Üstelik bu, Türkiye gelişmişlikten uzaklaşıp, Ortadoğulu bir Sünni erkekler ülkesi olma yolunda hızlı adımlar atarken gerçekleşti.
Bunun Kürtler açısından muhteşem bir zamanlama olduğunu söylemeliyiz.
Tarih belki buna yardımcı oldu ama Kürtler de doğrusu bu fırsatı olağanüstü iyi kullandı.
xxxxxxxxxxxxxxxxx
Amerika’nın, Türkiye ve Erdoğan ‘asla olmaz’ diye bağırırken Kobani’ye silah yardımı yapması, bir yandan IŞİD karşısında güçlü bir rakibi desteklemeyi amaçlıyorsa, bir yandan da herhalde bu modeli desteklemeyi hedefliyor.
Kadın erkek eşitliği kuran, Ortadoğu’daki diğer toplumlardan ayrılan, yiğit kadınlarla dolu Kürt halkı, şu sırada gelişmiş dünyanın Ortadoğu’da sadece siyaseten değil gönülden de desteklediği tek halk.
Kürtler, Kobani’de dünya sahnesine çıkan, bütün dünya medyasında yer alan bu duruşlarıyla, Ortadoğu’ya, özellikle de Ortadoğulu kadınlara model olacaklar.
xxxxxxxxxxxxxxxxx
Kobani, Kürtleri ‘model halk’ yaparken bir yandan da yepyeni siyasi bir alan açtı onlara.

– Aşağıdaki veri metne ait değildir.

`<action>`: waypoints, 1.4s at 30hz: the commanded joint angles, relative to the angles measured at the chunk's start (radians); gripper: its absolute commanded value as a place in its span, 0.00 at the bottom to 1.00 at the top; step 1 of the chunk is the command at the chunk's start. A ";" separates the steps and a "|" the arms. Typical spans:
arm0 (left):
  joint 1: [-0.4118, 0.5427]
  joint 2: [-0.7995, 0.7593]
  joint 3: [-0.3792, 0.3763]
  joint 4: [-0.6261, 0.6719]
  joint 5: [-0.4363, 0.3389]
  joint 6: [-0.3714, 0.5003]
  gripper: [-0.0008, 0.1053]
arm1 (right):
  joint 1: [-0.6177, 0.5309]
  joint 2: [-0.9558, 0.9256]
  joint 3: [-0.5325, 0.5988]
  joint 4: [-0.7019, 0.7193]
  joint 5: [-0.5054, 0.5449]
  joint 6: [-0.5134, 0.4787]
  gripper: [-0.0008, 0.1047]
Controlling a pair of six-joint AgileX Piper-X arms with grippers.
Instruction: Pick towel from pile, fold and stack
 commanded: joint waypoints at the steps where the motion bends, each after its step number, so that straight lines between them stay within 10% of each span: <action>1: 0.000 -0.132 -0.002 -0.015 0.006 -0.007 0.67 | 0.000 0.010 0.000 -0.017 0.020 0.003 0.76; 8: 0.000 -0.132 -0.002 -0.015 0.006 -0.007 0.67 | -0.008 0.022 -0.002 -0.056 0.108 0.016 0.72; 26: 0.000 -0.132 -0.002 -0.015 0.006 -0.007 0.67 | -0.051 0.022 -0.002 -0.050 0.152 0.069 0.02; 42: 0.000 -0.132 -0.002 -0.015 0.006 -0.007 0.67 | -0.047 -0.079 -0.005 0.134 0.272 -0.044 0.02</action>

Devletleşme imkânını ele geçirdiler.
Bir büyük Kürt devletinin nüvesini Kuzey Irak’ta Barzani oluşturamadı ama Kobani’de PKK ve PYD oluşturdu.
Bütün Kürtler Kobani’de bir araya geldiler, başta ayak sürümesine rağmen Barzani bile oraya asker göndermek zorunda kaldı.

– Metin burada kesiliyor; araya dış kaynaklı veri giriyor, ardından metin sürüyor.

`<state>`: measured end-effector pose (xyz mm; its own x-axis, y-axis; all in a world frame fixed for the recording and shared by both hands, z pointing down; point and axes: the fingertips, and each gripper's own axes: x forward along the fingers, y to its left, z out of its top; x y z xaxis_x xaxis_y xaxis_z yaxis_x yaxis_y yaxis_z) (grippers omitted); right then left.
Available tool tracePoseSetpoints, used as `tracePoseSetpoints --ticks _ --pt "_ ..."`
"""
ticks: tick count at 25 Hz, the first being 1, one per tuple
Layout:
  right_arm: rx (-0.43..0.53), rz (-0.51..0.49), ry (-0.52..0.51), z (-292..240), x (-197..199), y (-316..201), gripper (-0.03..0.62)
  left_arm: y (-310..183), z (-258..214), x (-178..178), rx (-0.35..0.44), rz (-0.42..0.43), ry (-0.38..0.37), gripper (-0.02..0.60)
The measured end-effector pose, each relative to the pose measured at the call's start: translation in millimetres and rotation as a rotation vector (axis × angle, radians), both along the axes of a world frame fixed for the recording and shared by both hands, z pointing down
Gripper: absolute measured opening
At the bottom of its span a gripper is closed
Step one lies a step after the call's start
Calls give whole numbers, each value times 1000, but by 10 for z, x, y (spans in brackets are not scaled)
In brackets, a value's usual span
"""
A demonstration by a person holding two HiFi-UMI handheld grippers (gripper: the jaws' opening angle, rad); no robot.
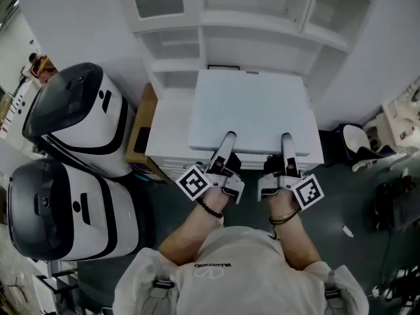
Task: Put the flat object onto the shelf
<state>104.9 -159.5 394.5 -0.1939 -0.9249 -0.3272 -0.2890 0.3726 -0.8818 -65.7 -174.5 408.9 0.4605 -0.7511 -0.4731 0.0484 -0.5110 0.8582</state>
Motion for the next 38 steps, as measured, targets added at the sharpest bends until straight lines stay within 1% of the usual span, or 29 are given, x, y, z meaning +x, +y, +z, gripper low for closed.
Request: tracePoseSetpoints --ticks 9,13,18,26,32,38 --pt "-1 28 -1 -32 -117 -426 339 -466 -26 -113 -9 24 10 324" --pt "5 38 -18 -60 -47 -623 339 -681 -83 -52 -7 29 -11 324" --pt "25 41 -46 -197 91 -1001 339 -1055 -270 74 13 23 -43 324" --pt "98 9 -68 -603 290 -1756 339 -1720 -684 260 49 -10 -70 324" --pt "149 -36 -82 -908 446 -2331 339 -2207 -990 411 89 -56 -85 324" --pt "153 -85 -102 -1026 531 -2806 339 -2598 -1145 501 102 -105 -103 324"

Üstelik Batı dünyası da tümüyle yanlarında.
Ortadoğu’daki bütün demokratik güçlerin de desteğine ve hayranlığına sahipler.
xxxxxxxxxxxxxxxxx
Bu gelişme, Türkiye’deki AKP devletini hazırlıksız yakaladı, ne Kürtlerin ‘model’ olmasına ve bu rolü Türklerin elinden almasına hazırdılar, ne de müstakbel bir Kürt devleti için Kürtlerin biraraya gelmesine.
Rojava’da Erdoğan’la Davutoğlu’nun sinsice bir politikayla IŞİD’i Kürtlere karşı desteklemesinin bedelini Türkiye Ortadoğu’daki rolünü Kürtlere kaptırarak ödedi.
Türkiye’nin devlet olarak gücü ve imkânları şu anda Kürtlerden fazla olabilir ama psikolojik üstünlük kesinlikle Kürtlerin elinde.
Ortadoğu’nun modeli artık onlar.
Ortadoğu’daki demokratların destekleyeceği, peşinden gideceği, taklit edeceği halk da artık Kürtler.
xxxxxxxxxxxxxxxxx
Bu gelişme Türkiye’deki Kürt siyaseti arasında da farklılıklara yol açmış gibi.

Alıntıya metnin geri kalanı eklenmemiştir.